Fibonacci Betting Strategy
Here is a Fibonacci-based betting strategy that I have been developing. It is the simplest and the safest of my strategies for beating a standard house at craps. It seems effective but I wonder whether its reliability can be decided more precisely
The basic game of craps is to match your point on the dice before you "seven-out". The probability that you will seven-out (and fail to match your point) depends on the point, but on average is .66.

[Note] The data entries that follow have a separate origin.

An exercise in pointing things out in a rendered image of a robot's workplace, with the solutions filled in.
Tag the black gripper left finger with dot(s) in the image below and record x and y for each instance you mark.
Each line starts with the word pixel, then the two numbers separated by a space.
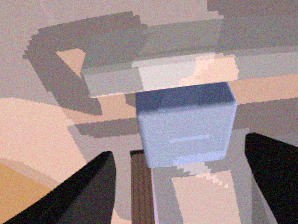
pixel 87 197

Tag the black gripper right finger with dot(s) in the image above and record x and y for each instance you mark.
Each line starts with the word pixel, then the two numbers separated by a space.
pixel 275 168

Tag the blue cube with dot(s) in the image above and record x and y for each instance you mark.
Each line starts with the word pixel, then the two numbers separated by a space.
pixel 180 126

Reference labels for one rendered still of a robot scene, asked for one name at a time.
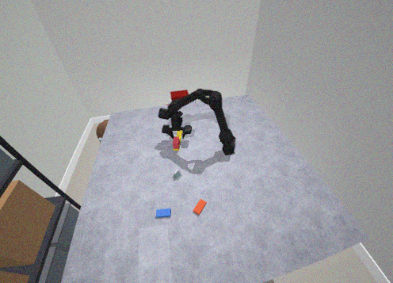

Let us define a loss as sevening-out six times in a row. The probability that you will lose is .08. The probability of a win is then .92. And the probability of winning 5 times in a row is .65 and of winning 8 times in a row is .51. The strategy outlined below yields a 25% profit with roughly 5 to 8 wins. So it is likely on this betting algorithm to come out ahead by 25%.
Here's the strategy.
1.
Begin with $400. Remember to quit when you have earned $100 (or go bankrupt, which is about 6 losses in a row).
2.
Bet only Fibonacci numbers (in order) on the "pass line"
1, 2, 3, 5, 8, 13 ...
So, always begin with $1 on the pass line. If you fail to match your point, then bet $2 on the passline. If you fail to match your next point, then bet $3, and so on, traversing the Fibonacci series. If at any stage you do match your point, then begin the sequence again.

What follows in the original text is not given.